(Data supplied begins)

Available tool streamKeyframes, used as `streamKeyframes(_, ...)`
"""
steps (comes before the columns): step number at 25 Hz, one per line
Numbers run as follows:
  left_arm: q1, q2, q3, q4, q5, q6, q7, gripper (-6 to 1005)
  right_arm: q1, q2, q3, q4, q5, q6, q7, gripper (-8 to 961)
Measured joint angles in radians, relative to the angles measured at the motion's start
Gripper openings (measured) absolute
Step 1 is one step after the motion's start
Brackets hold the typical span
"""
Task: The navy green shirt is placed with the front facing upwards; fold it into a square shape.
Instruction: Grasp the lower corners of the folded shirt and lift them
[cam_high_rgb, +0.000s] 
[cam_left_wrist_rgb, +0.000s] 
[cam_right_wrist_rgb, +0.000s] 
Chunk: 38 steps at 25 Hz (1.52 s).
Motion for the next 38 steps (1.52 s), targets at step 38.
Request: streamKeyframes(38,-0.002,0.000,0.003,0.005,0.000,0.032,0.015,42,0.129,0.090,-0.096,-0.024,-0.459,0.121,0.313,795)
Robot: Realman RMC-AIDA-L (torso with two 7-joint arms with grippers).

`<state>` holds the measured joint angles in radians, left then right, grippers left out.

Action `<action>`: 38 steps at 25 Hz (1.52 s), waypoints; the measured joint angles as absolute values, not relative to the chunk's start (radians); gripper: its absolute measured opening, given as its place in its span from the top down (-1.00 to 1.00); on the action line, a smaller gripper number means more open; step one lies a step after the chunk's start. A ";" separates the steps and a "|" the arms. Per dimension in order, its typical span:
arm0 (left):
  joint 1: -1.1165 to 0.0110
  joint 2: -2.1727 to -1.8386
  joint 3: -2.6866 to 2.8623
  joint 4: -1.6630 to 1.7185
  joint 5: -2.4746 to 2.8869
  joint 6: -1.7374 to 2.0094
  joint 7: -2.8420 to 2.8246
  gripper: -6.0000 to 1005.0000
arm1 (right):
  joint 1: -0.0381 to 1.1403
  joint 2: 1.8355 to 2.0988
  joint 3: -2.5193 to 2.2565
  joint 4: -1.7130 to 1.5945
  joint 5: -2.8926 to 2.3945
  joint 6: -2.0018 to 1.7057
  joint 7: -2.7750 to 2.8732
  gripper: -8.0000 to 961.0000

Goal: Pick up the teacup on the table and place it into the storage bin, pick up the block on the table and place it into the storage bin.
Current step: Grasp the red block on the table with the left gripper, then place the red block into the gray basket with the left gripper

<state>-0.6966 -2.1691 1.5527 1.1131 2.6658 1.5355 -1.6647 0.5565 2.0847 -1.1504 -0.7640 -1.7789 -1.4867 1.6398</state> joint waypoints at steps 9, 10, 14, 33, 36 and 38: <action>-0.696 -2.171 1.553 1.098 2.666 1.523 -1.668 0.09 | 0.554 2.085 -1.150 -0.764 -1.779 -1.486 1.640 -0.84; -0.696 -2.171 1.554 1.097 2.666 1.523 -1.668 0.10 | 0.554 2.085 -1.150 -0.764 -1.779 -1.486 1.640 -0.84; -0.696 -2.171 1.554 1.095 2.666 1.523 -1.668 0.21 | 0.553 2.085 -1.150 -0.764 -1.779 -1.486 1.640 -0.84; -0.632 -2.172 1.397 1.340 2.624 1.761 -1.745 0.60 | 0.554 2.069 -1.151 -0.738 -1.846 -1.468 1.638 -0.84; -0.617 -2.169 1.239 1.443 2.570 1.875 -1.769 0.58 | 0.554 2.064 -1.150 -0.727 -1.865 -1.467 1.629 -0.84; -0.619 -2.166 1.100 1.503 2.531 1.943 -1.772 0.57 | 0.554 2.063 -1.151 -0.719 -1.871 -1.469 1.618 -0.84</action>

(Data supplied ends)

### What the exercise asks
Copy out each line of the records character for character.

### Exercise output
Available tool streamKeyframes, used as `streamKeyframes(_, ...)`
"""
steps (comes before the columns): step number at 25 Hz, one per line
Numbers run as follows:
  left_arm: q1, q2, q3, q4, q5, q6, q7, gripper (-6 to 1005)
  right_arm: q1, q2, q3, q4, q5, q6, q7, gripper (-8 to 961)
Measured joint angles in radians, relative to the angles measured at the motion's start
Gripper openings (measured) absolute
Step 1 is one step after the motion's start
Brackets hold the typical span
"""
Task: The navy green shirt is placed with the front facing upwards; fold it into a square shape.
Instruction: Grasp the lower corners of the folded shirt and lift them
[cam_high_rgb, +0.000s] 
[cam_left_wrist_rgb, +0.000s] 
[cam_right_wrist_rgb, +0.000s] 
Chunk: 38 steps at 25 Hz (1.52 s).
Motion for the next 38 steps (1.52 s), targets at step 38.
Request: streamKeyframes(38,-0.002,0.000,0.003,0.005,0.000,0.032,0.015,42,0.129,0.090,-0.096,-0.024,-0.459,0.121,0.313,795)
Robot: Realman RMC-AIDA-L (torso with two 7-joint arms with grippers).

`<state>` holds the measured joint angles in radians, left then right, grippers left out.

Action `<action>`: 38 steps at 25 Hz (1.52 s), waypoints; the measured joint angles as absolute values, not relative to the chunk's start (radians); gripper: its absolute measured opening, given as its place in its span from the top down (-1.00 to 1.00); on the action line, a smaller gripper number means more open; step one lies a step after the chunk's start. A ";" separates the steps and a "|" the arms. Per dimension in order, its typical span:
arm0 (left):
  joint 1: -1.1165 to 0.0110
  joint 2: -2.1727 to -1.8386
  joint 3: -2.6866 to 2.8623
  joint 4: -1.6630 to 1.7185
  joint 5: -2.4746 to 2.8869
  joint 6: -1.7374 to 2.0094
  joint 7: -2.8420 to 2.8246
  gripper: -6.0000 to 1005.0000
arm1 (right):
  joint 1: -0.0381 to 1.1403
  joint 2: 1.8355 to 2.0988
  joint 3: -2.5193 to 2.2565
  joint 4: -1.7130 to 1.5945
  joint 5: -2.8926 to 2.3945
  joint 6: -2.0018 to 1.7057
  joint 7: -2.7750 to 2.8732
  gripper: -8.0000 to 961.0000

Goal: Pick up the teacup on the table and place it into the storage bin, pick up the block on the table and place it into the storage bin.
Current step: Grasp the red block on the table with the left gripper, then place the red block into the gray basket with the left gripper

<state>-0.6966 -2.1691 1.5527 1.1131 2.6658 1.5355 -1.6647 0.5565 2.0847 -1.1504 -0.7640 -1.7789 -1.4867 1.6398</state> joint waypoints at steps 9, 10, 14, 33, 36 and 38: <action>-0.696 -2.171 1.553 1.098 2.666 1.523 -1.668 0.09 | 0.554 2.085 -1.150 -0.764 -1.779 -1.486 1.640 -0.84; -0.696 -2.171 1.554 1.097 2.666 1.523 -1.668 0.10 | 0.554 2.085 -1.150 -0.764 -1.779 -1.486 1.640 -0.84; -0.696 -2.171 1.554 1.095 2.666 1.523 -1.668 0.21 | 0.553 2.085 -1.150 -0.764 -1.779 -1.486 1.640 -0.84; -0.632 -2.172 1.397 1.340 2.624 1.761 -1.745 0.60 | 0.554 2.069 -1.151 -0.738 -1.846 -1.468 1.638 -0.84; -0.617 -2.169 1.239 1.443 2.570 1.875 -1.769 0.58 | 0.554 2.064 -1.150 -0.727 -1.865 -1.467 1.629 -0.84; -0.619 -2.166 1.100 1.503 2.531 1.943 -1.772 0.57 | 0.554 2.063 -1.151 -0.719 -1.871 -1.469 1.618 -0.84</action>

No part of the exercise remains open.